Again, the "Caller" is a simple script, that sends a message to the "Broker", to a queue named "commands". To be a little more verbose we'll provide a counter as an argument to the script that will be the content of the message.

src/caller.php

<?php declare(strict_types = 1);

namespace hollodotme\AsyncPhp;

require(__DIR__ . '/../vendor/autoload.php');

use PhpAmqpLib\Connection\AMQPStreamConnection;
use PhpAmqpLib\Message\AMQPMessage;

# Connect and retrieve a channel
$connection = new AMQPStreamConnection( 'localhost', 5672, 'guest', 'guest' );
$channel    = $connection->channel();

# Make sure the queue 'commands' exist
$channel->queue_declare( 'commands' );

# Create and send the message
$message = new AMQPMessage( json_encode( [ 'number' => $argv[1] ], JSON_PRETTY_PRINT ) );
$channel->basic_publish( $message, '', 'commands' );

echo " [x] Message sent: {$argv[1]}\n";

# Close channel and connection
$channel->close();
$connection->close();

The "Daemon" version #1

Also in the "Daemon" we replace the Redis subscription with a basic consumption of messages sent to the "commands" queue of the "Broker".

When a message is consumed a callback function (Closure) will be invoked.
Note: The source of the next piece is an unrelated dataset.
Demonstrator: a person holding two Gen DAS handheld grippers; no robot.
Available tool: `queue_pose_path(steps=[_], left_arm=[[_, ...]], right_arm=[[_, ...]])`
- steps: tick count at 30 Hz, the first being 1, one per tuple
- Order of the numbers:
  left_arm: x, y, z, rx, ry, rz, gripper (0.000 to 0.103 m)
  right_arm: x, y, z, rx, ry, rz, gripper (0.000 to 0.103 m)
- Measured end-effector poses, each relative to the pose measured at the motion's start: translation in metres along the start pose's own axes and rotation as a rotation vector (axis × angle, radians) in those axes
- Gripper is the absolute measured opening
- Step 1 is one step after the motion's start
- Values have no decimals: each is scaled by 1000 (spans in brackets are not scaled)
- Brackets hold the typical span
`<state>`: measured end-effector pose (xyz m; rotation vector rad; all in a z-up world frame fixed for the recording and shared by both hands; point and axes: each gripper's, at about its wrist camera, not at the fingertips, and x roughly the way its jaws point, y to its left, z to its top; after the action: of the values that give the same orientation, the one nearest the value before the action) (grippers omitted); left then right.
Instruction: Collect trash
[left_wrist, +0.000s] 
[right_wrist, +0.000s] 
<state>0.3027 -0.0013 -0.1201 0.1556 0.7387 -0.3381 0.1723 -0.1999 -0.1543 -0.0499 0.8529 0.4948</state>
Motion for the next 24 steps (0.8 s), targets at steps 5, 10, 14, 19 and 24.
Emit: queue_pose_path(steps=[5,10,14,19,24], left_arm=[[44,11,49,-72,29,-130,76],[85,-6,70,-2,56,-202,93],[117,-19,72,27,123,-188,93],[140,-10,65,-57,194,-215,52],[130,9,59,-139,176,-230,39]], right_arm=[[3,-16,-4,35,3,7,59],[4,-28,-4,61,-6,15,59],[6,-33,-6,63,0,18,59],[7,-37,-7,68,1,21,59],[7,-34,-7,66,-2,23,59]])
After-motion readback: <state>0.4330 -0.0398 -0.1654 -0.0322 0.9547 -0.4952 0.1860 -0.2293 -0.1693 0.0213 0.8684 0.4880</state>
This Closure will again send a request to our previously set up php-fpm pool, thus to our "Workers".

src/daemon.php

<?php declare(strict_types = 1);

namespace hollodotme\AsyncPhp;

use hollodotme\FastCGI\Client;
use hollodotme\FastCGI\Requests\PostRequest;
use hollodotme\FastCGI\SocketConnections\UnixDomainSocket;
use PhpAmqpLib\Connection\AMQPStreamConnection;
use PhpAmqpLib\Message\AMQPMessage;

require(__DIR__ . '/../vendor/autoload.php');

# Connect to the same RabbitMP instance and get a channel
$connection = new AMQPStreamConnection( 'localhost', 5672, 'guest', 'guest' );
$channel    = $connection->channel();

# Make sure the queue "commands" exists
$channel->queue_declare( 'commands' );

# Prepare the Fast CGI Client
$unixDomainSocket = new UnixDomainSocket( 'unix:///var/run/php/php7.1-fpm-commands.sock' );

# Define a callback function that is invoked whenever a message is consumed
$callback = function ( AMQPMessage $message ) use ( $unixDomainSocket )
{
	# Decode the json message and encode it for sending to php-fpm
	$messageArray = json_decode( $message->getBody(), true );
	$body         = http_build_query( $messageArray );

	# Send an async request to php-fpm pool and receive a process ID
	$fpmClient = new Client( $unixDomainSocket );
	
	$request = new PostRequest( '/vagrant/src/worker.php', $body );
	
	$processId = $fpmClient->sendAsyncRequest( $request );

	echo " [x] Spawned process with ID {$processId} for message number {$messageArray['number']}\n";
};

# Request consumption for queue "commands" using the defined callback function
$channel->basic_consume( 'commands', '', false, true, false, false, $callback );

# Wait to finish execution as long as the channel has callbacks
while ( count( $channel->callbacks ) )
{
	$channel->wait();
}

Note: You should not a use a persistent socket connection to php-fpm here, since you'll receive notices like this once in a while: PHP Notice: fwrite(): send of 399 bytes failed with errno=11 Resource temporarily unavailable .... And a persistent connection will also cause the php-fpm pool to spawn only one child worker, instead of as much as needed / configured.


The "Worker"

The worker remains the same for now. It simply logs the received number to a log file and sleeps for one second.

src/worker.php

<?php declare(strict_types = 1);

namespace hollodotme\AsyncPhp;

require(__DIR__ . '/../vendor/autoload.php');

error_log( "Processing {$_POST['number']}\n", 3, sys_get_temp_dir() . '/workers.log' );

sleep( 1 );

First test

  1. (Re)start the "Daemon" and check if it's running properly:
    sudo service php-daemon restart && sudo service php-daemon status
  2. Watch the process list for spawning php-fpm pool commands (in a new terminal tab):
    watch -n1 "sudo ps aux | grep 'php-fpm: pool commands' | grep -v grep"
  3. Watch the logs/worker.log (in a new terminal tab):
    tailf "cat /tmp/workers.log"
  4. Watch the syslog for spawned process by "Daemon" (in a new terminal tab):
    tailf /var/log/syslog | grep '\[x\]'
  5. Execute the "Caller" 100 times:
    for i in $(seq 1 100); do php7.1 src/caller.php $i; done

Results:

  • Top-left: Loop sending 100 messages sequentially (via src/caller.php)
  • Top-right: Current process list showing the spawning and dying children in php-fpm pool "commands"
  • Bottom-left: The log file all "Workers" write their received requests to (src/worker.php)
  • Bottom-right: Syslog showing all async requests to php-fpm (via src/daemon.php)
Your browser does not support the video tag.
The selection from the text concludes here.